As I close my eyes, a group of birds fly over my head, allowing me to feel a deep sense of love and support. They teach me, that home is not a structure; home is all around me and inside me. A constant dance of creation, change, and movement. For years, I have been traveling looking for my home not knowing my home has always been inside of me. At the core of me is God, but why did it take me so long to realize this? I technically had my “spiritual awakening” in the summer of 2020. Why am I still struggling to comprehend who I truly am, or the purpose of my existence?  

I am covered in mosquito bites, it is a hot summer afternoon. I am shivering, I think I have a fever. I just vomited and I feel physically weak, yet spiritually and mentally strong. The weather is hot, but my body is very cold. I miss my mother, but I breathe deeply and I know I am safe.
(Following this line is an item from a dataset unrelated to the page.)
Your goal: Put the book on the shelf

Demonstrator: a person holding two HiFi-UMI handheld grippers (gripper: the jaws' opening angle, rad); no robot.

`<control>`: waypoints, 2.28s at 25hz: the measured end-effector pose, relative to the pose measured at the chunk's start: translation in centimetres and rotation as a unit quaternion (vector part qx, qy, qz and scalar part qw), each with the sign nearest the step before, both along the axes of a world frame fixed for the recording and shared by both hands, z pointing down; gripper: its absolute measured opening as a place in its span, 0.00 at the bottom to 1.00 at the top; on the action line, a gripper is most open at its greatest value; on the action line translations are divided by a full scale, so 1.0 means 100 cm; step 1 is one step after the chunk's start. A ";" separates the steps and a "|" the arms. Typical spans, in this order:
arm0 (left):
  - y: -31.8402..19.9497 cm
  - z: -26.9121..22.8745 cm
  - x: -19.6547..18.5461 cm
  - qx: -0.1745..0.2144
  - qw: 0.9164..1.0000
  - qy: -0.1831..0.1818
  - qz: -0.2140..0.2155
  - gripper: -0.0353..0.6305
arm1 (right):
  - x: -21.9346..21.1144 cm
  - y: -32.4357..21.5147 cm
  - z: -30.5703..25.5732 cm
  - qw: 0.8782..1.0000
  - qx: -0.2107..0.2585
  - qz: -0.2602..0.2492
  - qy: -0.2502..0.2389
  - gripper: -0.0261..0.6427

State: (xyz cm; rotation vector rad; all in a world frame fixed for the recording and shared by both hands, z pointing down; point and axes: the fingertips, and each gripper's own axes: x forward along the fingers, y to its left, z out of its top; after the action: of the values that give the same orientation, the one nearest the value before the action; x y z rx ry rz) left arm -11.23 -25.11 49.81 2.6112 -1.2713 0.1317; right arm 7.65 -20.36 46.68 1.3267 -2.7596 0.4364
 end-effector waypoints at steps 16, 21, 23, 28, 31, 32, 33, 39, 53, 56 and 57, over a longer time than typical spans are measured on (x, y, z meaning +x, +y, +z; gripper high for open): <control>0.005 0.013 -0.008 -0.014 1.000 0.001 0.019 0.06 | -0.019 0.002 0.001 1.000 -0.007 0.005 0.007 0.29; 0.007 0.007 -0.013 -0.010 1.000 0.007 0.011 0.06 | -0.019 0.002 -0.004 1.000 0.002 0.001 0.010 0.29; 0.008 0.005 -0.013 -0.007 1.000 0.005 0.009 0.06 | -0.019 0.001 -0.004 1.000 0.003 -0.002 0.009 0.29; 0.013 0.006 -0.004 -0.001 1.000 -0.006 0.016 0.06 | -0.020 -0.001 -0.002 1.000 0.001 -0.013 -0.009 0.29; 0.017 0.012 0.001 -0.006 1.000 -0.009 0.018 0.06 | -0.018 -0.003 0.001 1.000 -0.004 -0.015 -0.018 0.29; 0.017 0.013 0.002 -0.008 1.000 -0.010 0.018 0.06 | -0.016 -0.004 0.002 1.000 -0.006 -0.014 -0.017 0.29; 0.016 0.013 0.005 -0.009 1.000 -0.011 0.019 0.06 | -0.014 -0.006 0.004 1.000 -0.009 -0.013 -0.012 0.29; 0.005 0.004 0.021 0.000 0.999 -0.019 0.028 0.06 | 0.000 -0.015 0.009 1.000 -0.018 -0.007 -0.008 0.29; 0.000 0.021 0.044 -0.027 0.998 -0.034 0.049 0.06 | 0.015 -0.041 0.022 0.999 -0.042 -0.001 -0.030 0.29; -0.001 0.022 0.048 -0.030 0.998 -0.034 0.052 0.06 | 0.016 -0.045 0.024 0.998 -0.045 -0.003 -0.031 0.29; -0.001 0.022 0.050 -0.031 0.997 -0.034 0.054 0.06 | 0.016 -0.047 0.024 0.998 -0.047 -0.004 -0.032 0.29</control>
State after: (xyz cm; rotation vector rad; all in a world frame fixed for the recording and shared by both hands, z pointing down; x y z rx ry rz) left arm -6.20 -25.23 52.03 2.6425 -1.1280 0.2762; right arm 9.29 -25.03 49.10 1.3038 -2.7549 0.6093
I hug myself, and I fall asleep before the night arrives.

Sunday is here. From what I can tell, it is probably already noon. I slept for many hours, and I still feel very sick. It is interesting how quiet nature is today. I can’t hear the insects, birds, or wind. I can barely hear the river running. Why is nature not singing as usual? Is it reflecting my energy? What am I purging with this fever? I have to prepare myself for tonight’s ceremony, my long-anticipated vigil. Nature is protecting me and instructing me. Thank you, Mother Earth, for your love, and for your beauty. It is laughable how humans believe we can own pieces of earth. It is like wanting to own God. 
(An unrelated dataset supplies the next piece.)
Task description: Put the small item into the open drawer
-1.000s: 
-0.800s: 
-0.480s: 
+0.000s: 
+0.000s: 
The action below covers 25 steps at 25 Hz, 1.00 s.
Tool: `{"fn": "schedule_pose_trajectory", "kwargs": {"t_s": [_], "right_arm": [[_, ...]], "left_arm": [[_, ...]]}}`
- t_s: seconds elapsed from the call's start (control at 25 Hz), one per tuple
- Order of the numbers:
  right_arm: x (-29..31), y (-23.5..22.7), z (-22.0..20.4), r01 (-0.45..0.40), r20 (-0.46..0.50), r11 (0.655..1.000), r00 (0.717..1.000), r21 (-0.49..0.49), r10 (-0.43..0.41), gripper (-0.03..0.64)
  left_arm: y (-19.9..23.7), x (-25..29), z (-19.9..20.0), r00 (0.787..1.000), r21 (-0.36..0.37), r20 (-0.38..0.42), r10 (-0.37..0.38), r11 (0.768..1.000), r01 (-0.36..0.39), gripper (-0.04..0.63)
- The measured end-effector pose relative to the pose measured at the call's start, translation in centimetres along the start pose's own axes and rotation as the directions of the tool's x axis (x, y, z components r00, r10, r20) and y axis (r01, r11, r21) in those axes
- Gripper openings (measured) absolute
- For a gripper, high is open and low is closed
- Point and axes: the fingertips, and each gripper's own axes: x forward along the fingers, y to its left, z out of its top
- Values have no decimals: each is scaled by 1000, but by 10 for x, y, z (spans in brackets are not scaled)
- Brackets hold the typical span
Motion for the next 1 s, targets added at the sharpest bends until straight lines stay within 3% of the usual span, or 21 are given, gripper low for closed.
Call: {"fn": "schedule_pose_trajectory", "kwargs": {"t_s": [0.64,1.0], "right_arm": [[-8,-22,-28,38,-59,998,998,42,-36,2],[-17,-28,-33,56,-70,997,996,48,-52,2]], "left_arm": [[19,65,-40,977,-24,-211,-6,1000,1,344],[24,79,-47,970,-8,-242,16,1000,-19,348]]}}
Sadness takes over me today. I guess my soul knows part of me will die soon. My fever is not allowing me to pay attention to the messages of nature. I am too focused on how much my body aches. But I continue to explore my heart, trying to listen to the sounds of creation. 
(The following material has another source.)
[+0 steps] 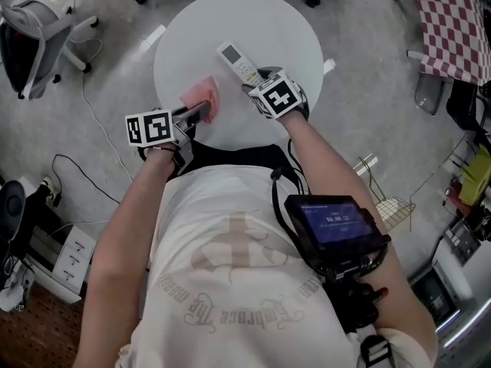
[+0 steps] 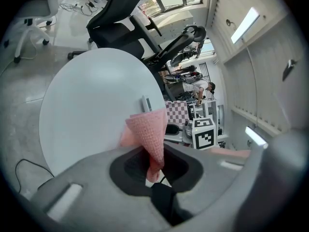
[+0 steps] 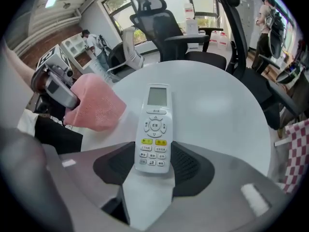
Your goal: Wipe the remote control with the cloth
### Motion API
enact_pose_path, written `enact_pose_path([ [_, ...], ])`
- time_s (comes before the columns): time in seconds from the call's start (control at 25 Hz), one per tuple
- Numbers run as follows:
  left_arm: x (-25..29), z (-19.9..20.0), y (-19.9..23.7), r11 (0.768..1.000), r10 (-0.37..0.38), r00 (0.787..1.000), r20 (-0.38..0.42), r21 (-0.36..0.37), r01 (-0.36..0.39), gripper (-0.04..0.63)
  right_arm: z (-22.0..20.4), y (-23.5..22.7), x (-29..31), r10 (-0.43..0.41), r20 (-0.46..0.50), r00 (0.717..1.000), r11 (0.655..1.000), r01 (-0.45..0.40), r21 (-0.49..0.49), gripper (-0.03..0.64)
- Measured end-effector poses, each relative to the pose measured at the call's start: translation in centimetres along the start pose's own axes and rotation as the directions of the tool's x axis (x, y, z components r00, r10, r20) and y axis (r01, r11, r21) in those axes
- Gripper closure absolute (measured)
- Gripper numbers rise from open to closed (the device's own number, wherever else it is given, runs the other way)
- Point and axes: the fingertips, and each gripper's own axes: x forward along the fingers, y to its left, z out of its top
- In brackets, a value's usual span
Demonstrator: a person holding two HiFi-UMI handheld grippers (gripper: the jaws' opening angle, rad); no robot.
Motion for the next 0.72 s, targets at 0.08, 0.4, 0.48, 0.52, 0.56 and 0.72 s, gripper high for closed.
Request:
enact_pose_path([
  [0.08, 0.1, 0.0, 0.0, 1.0, 0.007, 1.0, 0.005, 0.003, -0.007, 0.56, -0.1, -0.4, -0.1, -0.019, -0.018, 1.0, 0.999, 0.019, -0.038, 0.376],
  [0.4, -0.7, 0.0, 0.0, 0.999, 0.024, 1.0, 0.015, 0.029, -0.025, 0.558, 0.4, -0.3, -0.2, -0.094, -0.025, 0.995, 0.984, 0.089, -0.153, 0.368],
  [0.48, -1.0, -0.1, -0.1, 0.999, 0.024, 1.0, 0.016, 0.038, -0.025, 0.558, 0.4, -0.3, -0.6, -0.104, -0.003, 0.995, 0.986, 0.102, -0.135, 0.37],
  [0.52, -1.1, -0.1, -0.1, 0.999, 0.025, 1.0, 0.015, 0.043, -0.026, 0.558, 0.4, -0.3, -0.8, -0.109, 0.008, 0.994, 0.987, 0.109, -0.122, 0.37],
  [0.56, -1.3, -0.1, -0.1, 0.998, 0.026, 1.0, 0.015, 0.048, -0.027, 0.558, 0.5, -0.3, -1.1, -0.116, 0.021, 0.993, 0.987, 0.117, -0.107, 0.374],
  [0.72, -2.1, 0.3, -0.1, 0.996, 0.026, 1.0, 0.013, 0.08, -0.027, 0.558, 0.7, -0.4, -2.5, -0.144, 0.095, 0.985, 0.989, 0.145, 0.0, 0.452],
])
It is funny how the familiar can be the biggest barrier to our evolution. Knowing so much can keep us stuck, but when we decide to forget everything we know, we step into a world of possibilities. We are all reflections of a great mystery, and my religion convinced me to believe I would know my soul in the heavens, but that is a lie! The soul is discovered here on earth. 

I am witnessing the most beautiful sunset. It almost feels as if it was created just for me, as a celebration of my quest ending. Turkey has amazing sunsets and the symphony is back, accompanying me as I transition into the night and start my vigil. As I sit with my thoughts in the middle of the night, I realize, I don’t have to let go of my old self. I only have to let go of her dreams, attachments, and who she thought she was. I am keeping my innocent and wild spirit, but I am letting go of the beliefs that kept my spirit caged. Embracing all stages of my life is setting me free. Every experience was here to support me and to guide me into this moment. Alchemizing my pain into love, tears into wisdom, attachments into liberation and freedom. Something in me has truly changed. I am accepting, surrendering, trusting, and letting go of control, and my need to be loved and accepted. 

It is funny how I have been trying my entire life to be the best leader I can be. But I am now realizing my strength shines not in how I lead, but in how I follow, letting God lead my life. 

I can tell the sunrise will arrive soon, and I can go back to Cappadocia and enjoy my apartment. I have been living in a luxury cave for the past month, and although I love the comfort of it, it would never compare to everything I have experienced here. I am grateful, yet sad. The feeling of loneliness that took over me when I arrived is nothing compared to how I feel now. I will soon leave this place that completely changed my life. How will I live away from here? I no longer want to leave, but I know my body needs food and rest. How will I explain to the world all the messages the insects, animals, plants, trees, rocks, weeds, and the river gave me? They will believe I am crazy, and the truth is I am. But I finally know love, I experienced it in a magical form that now will allow me to share it with those who are open to it. 

Thank you for reading, I love you and I believe in you.